Other work suggests that TFA’s impacts on the distribution of student achievement are 
not consistent across math and reading, but have little distributional variation. In keeping with 
research examining mean effects, Antecol et al. (2013) find positive impacts across the 
distribution of math achievement and little impact on the distribution of reading. Their 
methodological approach to distributional analysis differs from the present approach in two 
important ways (described in detail below).

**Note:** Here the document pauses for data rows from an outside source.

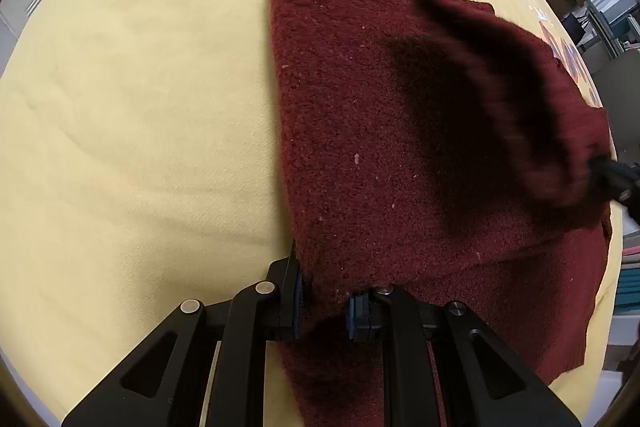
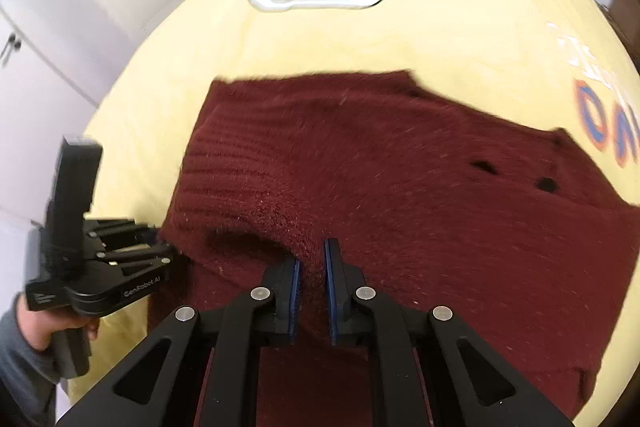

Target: Fold small clothes

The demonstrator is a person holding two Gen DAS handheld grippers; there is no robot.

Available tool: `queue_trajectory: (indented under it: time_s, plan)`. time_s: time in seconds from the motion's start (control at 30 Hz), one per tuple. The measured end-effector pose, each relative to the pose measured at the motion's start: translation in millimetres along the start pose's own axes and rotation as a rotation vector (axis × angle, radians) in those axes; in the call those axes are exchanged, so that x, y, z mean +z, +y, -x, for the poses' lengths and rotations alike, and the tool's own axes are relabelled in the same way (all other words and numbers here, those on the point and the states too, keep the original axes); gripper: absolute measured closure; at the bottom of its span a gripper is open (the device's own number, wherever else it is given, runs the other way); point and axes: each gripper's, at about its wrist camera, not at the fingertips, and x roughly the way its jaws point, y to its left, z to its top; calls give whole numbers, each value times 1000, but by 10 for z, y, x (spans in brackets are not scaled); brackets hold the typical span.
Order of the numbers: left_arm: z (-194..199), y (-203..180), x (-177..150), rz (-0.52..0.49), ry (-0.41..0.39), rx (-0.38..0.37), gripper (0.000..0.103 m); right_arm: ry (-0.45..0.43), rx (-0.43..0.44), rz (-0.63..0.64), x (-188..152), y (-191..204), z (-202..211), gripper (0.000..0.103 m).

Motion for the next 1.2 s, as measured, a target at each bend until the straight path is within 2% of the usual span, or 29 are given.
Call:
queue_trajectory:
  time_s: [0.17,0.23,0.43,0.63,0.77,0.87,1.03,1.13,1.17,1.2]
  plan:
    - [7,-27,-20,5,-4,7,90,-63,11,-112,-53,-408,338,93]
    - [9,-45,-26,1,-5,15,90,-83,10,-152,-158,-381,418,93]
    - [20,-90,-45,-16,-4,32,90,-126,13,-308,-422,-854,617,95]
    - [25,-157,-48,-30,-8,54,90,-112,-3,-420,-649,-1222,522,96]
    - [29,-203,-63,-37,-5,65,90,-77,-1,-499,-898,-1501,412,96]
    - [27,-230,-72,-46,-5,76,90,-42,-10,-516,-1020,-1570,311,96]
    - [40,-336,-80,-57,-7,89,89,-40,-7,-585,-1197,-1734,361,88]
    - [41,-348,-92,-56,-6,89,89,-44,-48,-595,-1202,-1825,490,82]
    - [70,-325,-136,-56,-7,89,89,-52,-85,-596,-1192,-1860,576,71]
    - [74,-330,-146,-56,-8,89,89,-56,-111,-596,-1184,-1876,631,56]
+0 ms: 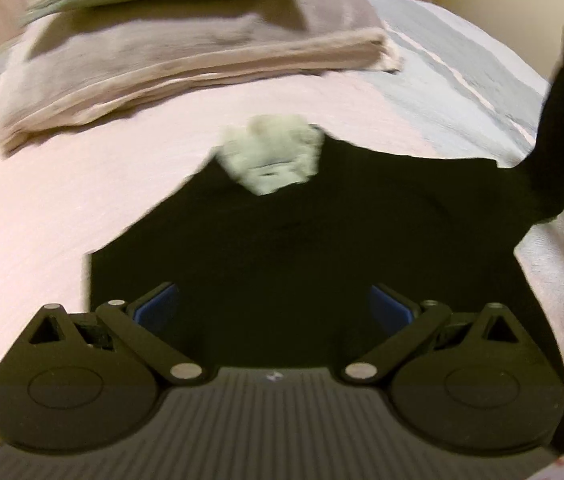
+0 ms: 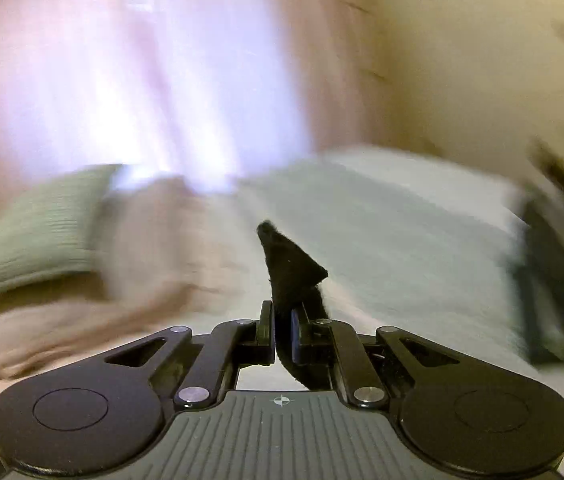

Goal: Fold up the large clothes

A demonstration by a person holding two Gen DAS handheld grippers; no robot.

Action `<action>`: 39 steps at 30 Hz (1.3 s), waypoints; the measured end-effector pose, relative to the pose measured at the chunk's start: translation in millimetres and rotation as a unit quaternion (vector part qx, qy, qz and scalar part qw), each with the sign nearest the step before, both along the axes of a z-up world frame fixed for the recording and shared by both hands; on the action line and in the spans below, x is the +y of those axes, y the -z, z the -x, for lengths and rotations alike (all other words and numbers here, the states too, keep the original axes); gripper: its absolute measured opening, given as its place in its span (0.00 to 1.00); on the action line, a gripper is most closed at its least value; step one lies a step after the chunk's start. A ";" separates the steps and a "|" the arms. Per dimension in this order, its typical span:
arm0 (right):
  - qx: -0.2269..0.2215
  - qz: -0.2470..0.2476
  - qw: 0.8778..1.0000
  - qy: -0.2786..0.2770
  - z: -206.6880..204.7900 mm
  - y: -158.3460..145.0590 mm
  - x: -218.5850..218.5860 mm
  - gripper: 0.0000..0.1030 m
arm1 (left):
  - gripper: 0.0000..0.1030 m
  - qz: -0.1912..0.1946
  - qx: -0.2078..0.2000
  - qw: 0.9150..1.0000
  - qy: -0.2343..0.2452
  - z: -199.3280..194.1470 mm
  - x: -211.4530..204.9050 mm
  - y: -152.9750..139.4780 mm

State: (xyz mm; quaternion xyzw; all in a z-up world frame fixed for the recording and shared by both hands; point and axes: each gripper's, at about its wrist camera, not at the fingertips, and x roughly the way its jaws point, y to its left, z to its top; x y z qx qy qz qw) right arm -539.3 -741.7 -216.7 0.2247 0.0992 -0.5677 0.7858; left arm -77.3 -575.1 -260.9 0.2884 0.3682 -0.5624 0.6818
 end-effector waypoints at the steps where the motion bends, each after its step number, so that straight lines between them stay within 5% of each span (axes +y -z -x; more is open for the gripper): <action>1: 0.002 0.022 0.999 -0.032 -32.8 -10.7 15.6 0.04 | 0.96 0.001 0.002 1.000 -0.009 -11.6 11.8 -3.5; 4: -0.010 0.054 0.992 -0.111 -128.3 -18.5 69.4 0.04 | 0.96 0.000 0.003 0.999 -0.032 -47.1 45.6 -10.6; 6: -0.014 0.054 0.984 -0.168 -192.6 3.7 101.4 0.08 | 0.97 -0.004 0.004 0.999 -0.043 -71.2 66.9 -10.5; 7: -0.012 0.034 0.975 -0.221 -227.4 25.4 113.6 0.14 | 0.97 -0.006 0.001 0.999 -0.045 -81.3 75.0 -9.3; 9: 0.039 -0.018 0.956 -0.291 -280.7 66.7 134.6 0.54 | 0.96 -0.012 0.002 0.998 -0.054 -105.2 91.6 -4.5; 11: 0.063 -0.058 0.944 -0.319 -304.6 97.9 155.7 0.55 | 0.96 -0.011 0.007 0.998 -0.060 -125.0 101.2 1.3; 18: 0.100 -0.124 0.955 -0.252 -261.5 114.3 187.7 0.55 | 0.83 0.010 0.068 0.996 -0.050 -158.2 86.6 24.1; 24: 0.138 -0.151 0.968 -0.144 -192.9 116.9 158.0 0.55 | 0.54 0.043 0.125 0.991 -0.015 -148.4 17.5 37.9; 27: 0.159 -0.154 0.969 -0.106 -161.5 118.9 147.8 0.55 | 0.37 0.034 0.162 0.986 -0.022 -147.7 -17.1 56.8; 31: 0.194 -0.149 0.967 -0.068 -133.1 128.1 132.9 0.55 | 0.36 -0.003 0.186 0.981 -0.046 -148.8 -44.7 82.3; 34: 0.214 -0.148 0.964 -0.050 -117.5 137.4 118.9 0.55 | 0.35 -0.007 0.190 0.980 -0.050 -146.3 -54.0 91.1; 39: 0.224 -0.168 0.957 -0.072 -109.9 159.0 89.8 0.56 | 0.06 -0.003 0.156 0.987 -0.027 -135.9 -58.4 81.7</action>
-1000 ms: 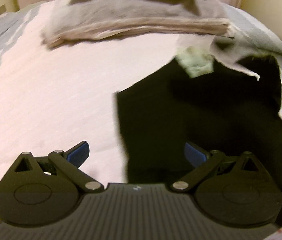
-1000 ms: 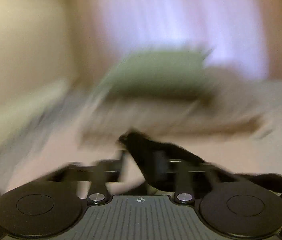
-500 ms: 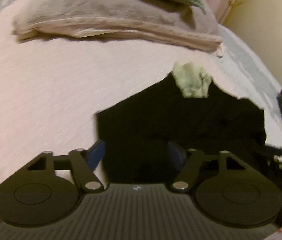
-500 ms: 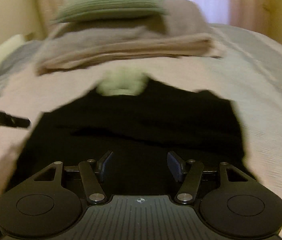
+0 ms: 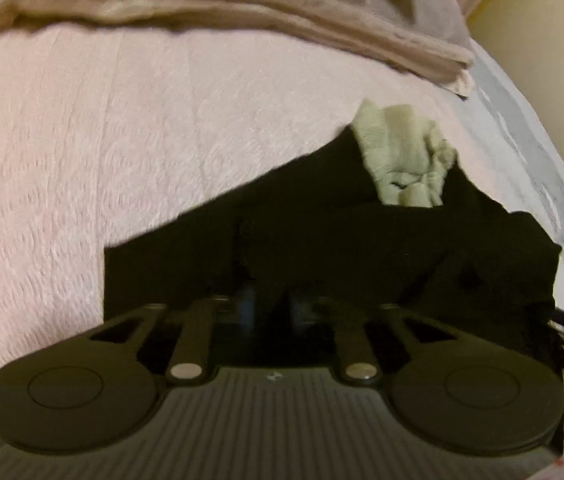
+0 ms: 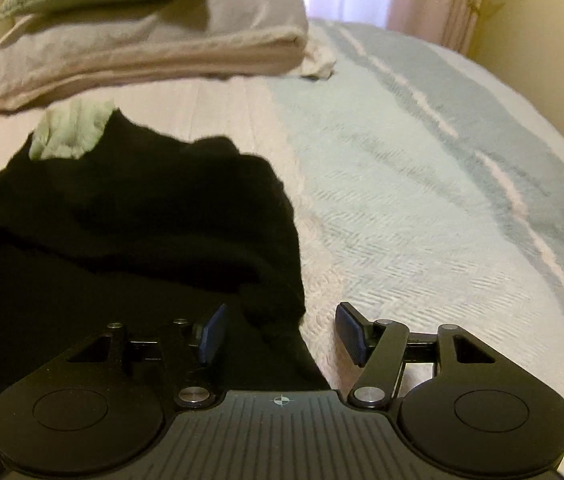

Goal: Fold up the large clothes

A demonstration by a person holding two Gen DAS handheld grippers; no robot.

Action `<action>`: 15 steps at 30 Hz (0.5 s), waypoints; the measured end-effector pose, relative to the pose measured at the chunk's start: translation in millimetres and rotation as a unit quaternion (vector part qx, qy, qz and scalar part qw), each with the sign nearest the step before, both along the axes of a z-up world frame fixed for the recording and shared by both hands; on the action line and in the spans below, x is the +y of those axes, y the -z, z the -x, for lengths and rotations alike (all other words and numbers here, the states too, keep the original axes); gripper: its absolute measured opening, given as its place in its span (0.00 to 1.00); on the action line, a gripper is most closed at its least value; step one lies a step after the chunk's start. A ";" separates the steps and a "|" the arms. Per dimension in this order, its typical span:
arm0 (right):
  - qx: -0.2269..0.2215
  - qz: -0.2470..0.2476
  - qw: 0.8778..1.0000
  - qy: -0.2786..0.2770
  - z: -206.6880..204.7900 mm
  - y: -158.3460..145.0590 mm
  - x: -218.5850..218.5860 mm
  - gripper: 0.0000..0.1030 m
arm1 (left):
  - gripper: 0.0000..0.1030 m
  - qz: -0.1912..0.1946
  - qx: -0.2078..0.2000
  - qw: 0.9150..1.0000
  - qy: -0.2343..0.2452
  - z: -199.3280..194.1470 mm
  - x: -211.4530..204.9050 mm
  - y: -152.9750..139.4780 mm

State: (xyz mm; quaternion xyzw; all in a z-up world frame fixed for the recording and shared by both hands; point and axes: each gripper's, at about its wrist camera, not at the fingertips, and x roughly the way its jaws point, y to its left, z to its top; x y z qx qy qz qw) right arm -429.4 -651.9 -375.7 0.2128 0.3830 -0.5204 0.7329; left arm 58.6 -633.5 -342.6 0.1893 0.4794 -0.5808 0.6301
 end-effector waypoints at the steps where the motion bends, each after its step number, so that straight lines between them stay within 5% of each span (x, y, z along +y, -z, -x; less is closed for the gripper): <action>1: 0.000 -0.006 1.000 -0.008 0.9 2.5 -3.8 0.56 | 0.04 0.022 -0.007 1.000 0.000 0.6 2.8 -11.5; 4: 0.001 -0.016 1.000 -0.015 7.1 4.2 -12.2 0.56 | 0.04 0.110 -0.043 0.993 -0.001 -3.0 15.6 -53.0; 6: 0.018 -0.004 1.000 0.005 17.0 3.1 -13.2 0.56 | 0.04 0.129 -0.061 0.990 -0.016 -12.6 21.9 -67.4; 13: 0.034 -0.009 0.999 0.013 19.9 6.1 -9.3 0.56 | 0.06 0.000 -0.041 0.999 0.005 -25.0 25.0 -5.3; 15: 0.037 -0.028 0.999 0.022 17.9 2.2 -9.9 0.56 | 0.06 -0.001 -0.047 0.999 0.009 -23.5 31.6 -0.8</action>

Additionally, like Glazerman et al.’s (2006) analysis 
of average treatment effects using these data, Antecol et al. (2013) report analyses that include 
data from students with invalid test scores.? These students received raw scores of 99, which 
exceeds the maximum test score of approximately 50 points.* These students received Normal 
Curve Equivalent scores of zero, which are also outside of the valid range of 1-100. 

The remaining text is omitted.